* **ACTIVITY**:
What lines in the material hold the string "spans"? Copy out each of them.
***
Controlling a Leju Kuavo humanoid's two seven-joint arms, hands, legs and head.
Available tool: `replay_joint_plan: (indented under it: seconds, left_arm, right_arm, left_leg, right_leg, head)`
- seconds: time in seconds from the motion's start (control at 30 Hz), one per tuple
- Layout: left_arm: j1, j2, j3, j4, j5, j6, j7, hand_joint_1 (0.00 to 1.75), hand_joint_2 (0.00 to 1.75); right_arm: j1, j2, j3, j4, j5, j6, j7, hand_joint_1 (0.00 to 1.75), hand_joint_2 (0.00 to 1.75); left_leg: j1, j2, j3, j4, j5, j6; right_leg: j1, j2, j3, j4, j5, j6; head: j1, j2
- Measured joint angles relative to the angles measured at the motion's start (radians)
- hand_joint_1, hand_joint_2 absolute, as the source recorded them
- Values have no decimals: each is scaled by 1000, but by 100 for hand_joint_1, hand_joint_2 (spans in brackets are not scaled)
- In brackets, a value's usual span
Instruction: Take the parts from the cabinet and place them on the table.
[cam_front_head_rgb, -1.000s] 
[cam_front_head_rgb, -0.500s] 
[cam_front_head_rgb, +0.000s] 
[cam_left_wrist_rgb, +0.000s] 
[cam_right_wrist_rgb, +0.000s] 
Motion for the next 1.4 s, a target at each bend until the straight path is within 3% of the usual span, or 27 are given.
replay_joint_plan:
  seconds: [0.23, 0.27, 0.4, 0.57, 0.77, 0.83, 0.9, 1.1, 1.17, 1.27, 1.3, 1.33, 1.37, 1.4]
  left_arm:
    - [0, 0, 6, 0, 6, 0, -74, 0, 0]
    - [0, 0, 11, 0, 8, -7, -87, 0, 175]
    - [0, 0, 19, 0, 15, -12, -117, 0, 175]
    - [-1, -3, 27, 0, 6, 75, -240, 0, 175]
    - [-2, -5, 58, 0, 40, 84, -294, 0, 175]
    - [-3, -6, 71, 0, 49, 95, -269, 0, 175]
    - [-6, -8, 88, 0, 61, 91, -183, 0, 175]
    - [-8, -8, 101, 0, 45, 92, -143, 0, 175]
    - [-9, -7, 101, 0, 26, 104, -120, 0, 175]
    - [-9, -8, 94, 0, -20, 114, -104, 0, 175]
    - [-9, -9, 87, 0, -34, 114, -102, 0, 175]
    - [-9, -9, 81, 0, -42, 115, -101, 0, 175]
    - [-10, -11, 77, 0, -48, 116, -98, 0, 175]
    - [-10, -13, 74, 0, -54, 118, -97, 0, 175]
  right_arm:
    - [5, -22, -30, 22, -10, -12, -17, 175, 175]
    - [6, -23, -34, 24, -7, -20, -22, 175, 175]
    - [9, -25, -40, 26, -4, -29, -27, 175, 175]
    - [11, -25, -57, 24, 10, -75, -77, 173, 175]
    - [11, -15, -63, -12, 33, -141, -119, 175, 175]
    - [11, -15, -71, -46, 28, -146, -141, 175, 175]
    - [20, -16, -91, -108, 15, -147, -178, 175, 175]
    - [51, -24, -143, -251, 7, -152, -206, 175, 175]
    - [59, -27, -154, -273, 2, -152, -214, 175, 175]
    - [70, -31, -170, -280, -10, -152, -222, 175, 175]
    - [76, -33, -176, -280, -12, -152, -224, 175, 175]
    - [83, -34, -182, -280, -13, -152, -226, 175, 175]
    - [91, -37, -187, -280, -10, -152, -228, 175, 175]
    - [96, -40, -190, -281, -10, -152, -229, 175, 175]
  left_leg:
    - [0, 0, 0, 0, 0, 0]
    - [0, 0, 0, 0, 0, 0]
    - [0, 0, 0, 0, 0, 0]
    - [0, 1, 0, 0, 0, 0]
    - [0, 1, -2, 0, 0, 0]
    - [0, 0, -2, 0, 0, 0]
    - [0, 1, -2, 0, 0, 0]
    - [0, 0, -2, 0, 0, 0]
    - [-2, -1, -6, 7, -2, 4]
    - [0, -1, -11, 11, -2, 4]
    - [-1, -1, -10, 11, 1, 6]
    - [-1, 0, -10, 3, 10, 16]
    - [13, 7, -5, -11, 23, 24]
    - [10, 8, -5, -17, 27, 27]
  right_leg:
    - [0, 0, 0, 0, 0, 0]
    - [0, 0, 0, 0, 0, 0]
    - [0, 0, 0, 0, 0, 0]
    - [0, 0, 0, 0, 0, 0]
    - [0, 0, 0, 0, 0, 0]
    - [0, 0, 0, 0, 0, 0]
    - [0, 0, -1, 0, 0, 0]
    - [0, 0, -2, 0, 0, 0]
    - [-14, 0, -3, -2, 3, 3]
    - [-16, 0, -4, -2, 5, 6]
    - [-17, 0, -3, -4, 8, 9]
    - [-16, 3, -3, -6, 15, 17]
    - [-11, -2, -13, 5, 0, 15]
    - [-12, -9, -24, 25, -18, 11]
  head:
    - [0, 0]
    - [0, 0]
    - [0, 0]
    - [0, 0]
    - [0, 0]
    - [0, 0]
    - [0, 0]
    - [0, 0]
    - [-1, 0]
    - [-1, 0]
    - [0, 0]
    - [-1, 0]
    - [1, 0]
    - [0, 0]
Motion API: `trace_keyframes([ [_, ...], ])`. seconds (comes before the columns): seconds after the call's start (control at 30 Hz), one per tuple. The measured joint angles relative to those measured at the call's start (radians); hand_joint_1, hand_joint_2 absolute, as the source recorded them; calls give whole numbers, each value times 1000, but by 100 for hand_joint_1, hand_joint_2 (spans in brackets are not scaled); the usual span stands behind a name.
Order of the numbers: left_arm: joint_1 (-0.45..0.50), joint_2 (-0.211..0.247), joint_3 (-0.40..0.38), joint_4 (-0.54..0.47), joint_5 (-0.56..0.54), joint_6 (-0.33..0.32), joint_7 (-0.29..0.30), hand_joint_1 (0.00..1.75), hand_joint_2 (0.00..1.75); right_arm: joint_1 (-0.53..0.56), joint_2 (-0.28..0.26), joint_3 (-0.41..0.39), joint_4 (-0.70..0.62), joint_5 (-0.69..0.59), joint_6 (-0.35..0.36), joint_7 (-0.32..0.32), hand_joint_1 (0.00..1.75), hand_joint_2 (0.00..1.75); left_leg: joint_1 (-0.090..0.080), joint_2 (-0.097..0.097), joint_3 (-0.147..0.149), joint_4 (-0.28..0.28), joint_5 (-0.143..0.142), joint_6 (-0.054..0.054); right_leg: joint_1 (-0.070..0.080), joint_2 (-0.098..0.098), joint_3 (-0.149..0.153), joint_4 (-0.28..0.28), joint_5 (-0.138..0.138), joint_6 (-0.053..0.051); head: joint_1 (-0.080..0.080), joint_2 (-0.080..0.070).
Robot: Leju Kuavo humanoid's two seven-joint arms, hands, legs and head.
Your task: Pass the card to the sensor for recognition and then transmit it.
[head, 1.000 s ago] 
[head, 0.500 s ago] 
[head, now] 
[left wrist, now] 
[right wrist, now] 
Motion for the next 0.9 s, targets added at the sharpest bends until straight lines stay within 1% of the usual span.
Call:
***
* **SOLUTION TO THE PROBLEM**:
- Values have no decimals: each is scaled by 1000, but by 100 for hand_joint_1, hand_joint_2 (spans in brackets are not scaled)
Motion API: `trace_keyframes([ [_, ...], ])`. seconds (comes before the columns): seconds after the call's start (control at 30 Hz), one per tuple. The measured joint angles relative to those measured at the call's start (radians); hand_joint_1, hand_joint_2 absolute, as the source recorded them; calls give whole numbers, each value times 1000, but by 100 for hand_joint_1, hand_joint_2 (spans in brackets are not scaled); the usual span stands behind a name.

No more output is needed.